### Exercise prompt
Type out every line of the data again, exactly.

-------- Supplied information --------

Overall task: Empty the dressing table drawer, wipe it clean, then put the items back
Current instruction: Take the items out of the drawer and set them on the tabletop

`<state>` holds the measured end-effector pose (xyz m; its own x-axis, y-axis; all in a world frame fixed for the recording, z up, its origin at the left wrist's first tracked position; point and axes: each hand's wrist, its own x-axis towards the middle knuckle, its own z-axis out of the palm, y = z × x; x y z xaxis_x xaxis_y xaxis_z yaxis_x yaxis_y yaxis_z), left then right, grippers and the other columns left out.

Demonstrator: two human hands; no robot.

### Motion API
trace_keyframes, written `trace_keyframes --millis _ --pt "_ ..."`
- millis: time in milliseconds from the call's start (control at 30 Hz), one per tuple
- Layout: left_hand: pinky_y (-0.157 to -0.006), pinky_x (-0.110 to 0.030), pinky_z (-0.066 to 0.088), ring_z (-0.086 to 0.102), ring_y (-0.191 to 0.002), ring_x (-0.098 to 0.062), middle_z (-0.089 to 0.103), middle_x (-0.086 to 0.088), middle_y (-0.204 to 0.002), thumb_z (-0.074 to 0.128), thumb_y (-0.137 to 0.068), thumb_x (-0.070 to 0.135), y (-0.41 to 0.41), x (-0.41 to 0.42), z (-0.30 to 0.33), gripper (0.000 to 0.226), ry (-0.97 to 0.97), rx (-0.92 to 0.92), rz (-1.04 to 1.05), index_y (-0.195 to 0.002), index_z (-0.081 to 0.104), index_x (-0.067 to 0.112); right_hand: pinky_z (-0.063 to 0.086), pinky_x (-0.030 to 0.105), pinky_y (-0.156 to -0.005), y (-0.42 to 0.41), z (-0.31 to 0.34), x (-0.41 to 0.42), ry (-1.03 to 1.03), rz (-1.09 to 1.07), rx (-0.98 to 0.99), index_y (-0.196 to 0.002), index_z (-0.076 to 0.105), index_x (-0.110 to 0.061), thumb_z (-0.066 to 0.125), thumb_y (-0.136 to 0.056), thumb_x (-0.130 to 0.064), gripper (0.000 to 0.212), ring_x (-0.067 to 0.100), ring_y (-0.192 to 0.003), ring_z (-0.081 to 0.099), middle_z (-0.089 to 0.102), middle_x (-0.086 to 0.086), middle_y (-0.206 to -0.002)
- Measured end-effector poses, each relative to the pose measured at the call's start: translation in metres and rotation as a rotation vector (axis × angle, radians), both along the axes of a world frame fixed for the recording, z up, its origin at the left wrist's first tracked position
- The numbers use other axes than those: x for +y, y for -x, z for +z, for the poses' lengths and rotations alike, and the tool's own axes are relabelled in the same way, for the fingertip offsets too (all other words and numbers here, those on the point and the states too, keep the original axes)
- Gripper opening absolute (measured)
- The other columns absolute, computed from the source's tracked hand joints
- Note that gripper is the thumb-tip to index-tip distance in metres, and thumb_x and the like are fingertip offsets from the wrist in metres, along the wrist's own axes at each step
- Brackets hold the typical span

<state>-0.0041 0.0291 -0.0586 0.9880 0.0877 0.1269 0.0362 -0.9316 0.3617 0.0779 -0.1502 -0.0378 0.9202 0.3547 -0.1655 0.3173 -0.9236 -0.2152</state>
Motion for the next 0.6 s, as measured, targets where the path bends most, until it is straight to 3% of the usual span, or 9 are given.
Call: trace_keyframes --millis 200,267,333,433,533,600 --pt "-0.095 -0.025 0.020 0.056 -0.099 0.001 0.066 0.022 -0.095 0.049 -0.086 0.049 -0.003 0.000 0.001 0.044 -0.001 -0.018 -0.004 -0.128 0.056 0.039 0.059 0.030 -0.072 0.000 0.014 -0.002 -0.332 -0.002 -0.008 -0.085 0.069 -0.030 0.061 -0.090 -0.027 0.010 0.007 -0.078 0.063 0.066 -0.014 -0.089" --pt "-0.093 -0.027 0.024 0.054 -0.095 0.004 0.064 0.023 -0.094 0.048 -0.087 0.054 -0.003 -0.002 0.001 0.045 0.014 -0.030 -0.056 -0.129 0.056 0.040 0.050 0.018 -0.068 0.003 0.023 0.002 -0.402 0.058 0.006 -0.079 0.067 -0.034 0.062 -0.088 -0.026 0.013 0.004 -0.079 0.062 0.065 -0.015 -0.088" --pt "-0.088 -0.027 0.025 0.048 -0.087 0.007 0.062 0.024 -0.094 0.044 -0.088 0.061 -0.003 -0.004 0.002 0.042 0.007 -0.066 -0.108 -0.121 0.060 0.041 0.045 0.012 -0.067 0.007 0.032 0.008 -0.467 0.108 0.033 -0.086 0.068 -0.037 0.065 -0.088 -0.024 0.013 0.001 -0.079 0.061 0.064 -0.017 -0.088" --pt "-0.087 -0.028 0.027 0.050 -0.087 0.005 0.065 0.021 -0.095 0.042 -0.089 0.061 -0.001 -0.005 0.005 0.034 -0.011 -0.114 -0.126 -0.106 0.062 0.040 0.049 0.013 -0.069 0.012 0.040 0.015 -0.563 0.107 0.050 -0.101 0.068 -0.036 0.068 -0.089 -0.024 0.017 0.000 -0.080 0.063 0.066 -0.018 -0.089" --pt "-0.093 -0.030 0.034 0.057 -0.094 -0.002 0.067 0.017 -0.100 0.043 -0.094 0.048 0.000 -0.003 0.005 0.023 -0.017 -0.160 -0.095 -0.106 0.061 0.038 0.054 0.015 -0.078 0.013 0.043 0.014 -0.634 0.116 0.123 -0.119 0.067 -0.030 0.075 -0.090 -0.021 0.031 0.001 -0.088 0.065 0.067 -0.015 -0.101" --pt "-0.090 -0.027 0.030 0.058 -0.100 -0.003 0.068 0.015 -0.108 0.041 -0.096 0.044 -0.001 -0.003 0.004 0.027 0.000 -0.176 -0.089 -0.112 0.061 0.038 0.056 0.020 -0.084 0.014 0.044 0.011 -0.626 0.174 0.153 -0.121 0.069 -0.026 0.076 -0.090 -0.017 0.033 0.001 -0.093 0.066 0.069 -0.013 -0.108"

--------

### Task answer
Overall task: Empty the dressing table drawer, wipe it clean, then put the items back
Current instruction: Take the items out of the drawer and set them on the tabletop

`<state>` holds the measured end-effector pose (xyz m; its own x-axis, y-axis; all in a world frame fixed for the recording, z up, its origin at the left wrist's first tracked position; point and axes: each hand's wrist, its own x-axis towards the middle knuckle, its own z-axis out of the palm, y = z × x; x y z xaxis_x xaxis_y xaxis_z yaxis_x yaxis_y yaxis_z), left then right, grippers and the other columns left out.

Demonstrator: two human hands; no robot.

### Motion API
trace_keyframes, written `trace_keyframes --millis _ --pt "_ ..."`
- millis: time in milliseconds from the call's start (control at 30 Hz), one per tuple
- Layout: left_hand: pinky_y (-0.157 to -0.006), pinky_x (-0.110 to 0.030), pinky_z (-0.066 to 0.088), ring_z (-0.086 to 0.102), ring_y (-0.191 to 0.002), ring_x (-0.098 to 0.062), middle_z (-0.089 to 0.103), middle_x (-0.086 to 0.088), middle_y (-0.204 to 0.002), thumb_z (-0.074 to 0.128), thumb_y (-0.137 to 0.068), thumb_x (-0.070 to 0.135), y (-0.41 to 0.41), x (-0.41 to 0.42), z (-0.30 to 0.33), gripper (0.000 to 0.226), ry (-0.97 to 0.97), rx (-0.92 to 0.92), rz (-1.04 to 1.05), index_y (-0.195 to 0.002), index_z (-0.081 to 0.104), index_x (-0.067 to 0.112); right_hand: pinky_z (-0.063 to 0.086), pinky_x (-0.030 to 0.105), pinky_y (-0.156 to -0.005), y (-0.42 to 0.41), z (-0.31 to 0.34), x (-0.41 to 0.42), ry (-1.03 to 1.03), rz (-1.09 to 1.07), rx (-0.98 to 0.99), index_y (-0.196 to 0.002), index_z (-0.076 to 0.105), index_x (-0.110 to 0.061), thumb_z (-0.066 to 0.125), thumb_y (-0.136 to 0.056), thumb_x (-0.130 to 0.064), gripper (0.000 to 0.212), ring_x (-0.067 to 0.100), ring_y (-0.192 to 0.003), ring_z (-0.081 to 0.099), middle_z (-0.089 to 0.102), middle_x (-0.086 to 0.086), middle_y (-0.206 to -0.002)
- Measured end-effector poses, each relative to the pose measured at the call's start: translation in metres and rotation as a rotation vector (axis × angle, radians), both along the axes of a world frame fixed for the recording, z up, its origin at the left wrist's first tracked position
- The numbers use other axes than those: x for +y, y for -x, z for +z, for the poses' lengths and rotations alike, and the tool's own axes are relabelled in the same way, for the fingertip offsets too (all other words and numbers here, those on the point and the states too, keep the original axes)
- Gripper opening absolute (measured)
- The other columns absolute, computed from the source's tracked hand joints
- Note that gripper is the thumb-tip to index-tip distance in metres, and thumb_x and the like are fingertip offsets from the wrist in metres, along the wrist's own axes at each step
- Brackets hold the typical span

<state>-0.0041 0.0291 -0.0586 0.9880 0.0877 0.1269 0.0362 -0.9316 0.3617 0.0779 -0.1502 -0.0378 0.9202 0.3547 -0.1655 0.3173 -0.9236 -0.2152</state>
Motion for the next 0.6 s, as measured, targets where the path bends most, until it is straight to 3% of the usual span, or 9 are given.
Call: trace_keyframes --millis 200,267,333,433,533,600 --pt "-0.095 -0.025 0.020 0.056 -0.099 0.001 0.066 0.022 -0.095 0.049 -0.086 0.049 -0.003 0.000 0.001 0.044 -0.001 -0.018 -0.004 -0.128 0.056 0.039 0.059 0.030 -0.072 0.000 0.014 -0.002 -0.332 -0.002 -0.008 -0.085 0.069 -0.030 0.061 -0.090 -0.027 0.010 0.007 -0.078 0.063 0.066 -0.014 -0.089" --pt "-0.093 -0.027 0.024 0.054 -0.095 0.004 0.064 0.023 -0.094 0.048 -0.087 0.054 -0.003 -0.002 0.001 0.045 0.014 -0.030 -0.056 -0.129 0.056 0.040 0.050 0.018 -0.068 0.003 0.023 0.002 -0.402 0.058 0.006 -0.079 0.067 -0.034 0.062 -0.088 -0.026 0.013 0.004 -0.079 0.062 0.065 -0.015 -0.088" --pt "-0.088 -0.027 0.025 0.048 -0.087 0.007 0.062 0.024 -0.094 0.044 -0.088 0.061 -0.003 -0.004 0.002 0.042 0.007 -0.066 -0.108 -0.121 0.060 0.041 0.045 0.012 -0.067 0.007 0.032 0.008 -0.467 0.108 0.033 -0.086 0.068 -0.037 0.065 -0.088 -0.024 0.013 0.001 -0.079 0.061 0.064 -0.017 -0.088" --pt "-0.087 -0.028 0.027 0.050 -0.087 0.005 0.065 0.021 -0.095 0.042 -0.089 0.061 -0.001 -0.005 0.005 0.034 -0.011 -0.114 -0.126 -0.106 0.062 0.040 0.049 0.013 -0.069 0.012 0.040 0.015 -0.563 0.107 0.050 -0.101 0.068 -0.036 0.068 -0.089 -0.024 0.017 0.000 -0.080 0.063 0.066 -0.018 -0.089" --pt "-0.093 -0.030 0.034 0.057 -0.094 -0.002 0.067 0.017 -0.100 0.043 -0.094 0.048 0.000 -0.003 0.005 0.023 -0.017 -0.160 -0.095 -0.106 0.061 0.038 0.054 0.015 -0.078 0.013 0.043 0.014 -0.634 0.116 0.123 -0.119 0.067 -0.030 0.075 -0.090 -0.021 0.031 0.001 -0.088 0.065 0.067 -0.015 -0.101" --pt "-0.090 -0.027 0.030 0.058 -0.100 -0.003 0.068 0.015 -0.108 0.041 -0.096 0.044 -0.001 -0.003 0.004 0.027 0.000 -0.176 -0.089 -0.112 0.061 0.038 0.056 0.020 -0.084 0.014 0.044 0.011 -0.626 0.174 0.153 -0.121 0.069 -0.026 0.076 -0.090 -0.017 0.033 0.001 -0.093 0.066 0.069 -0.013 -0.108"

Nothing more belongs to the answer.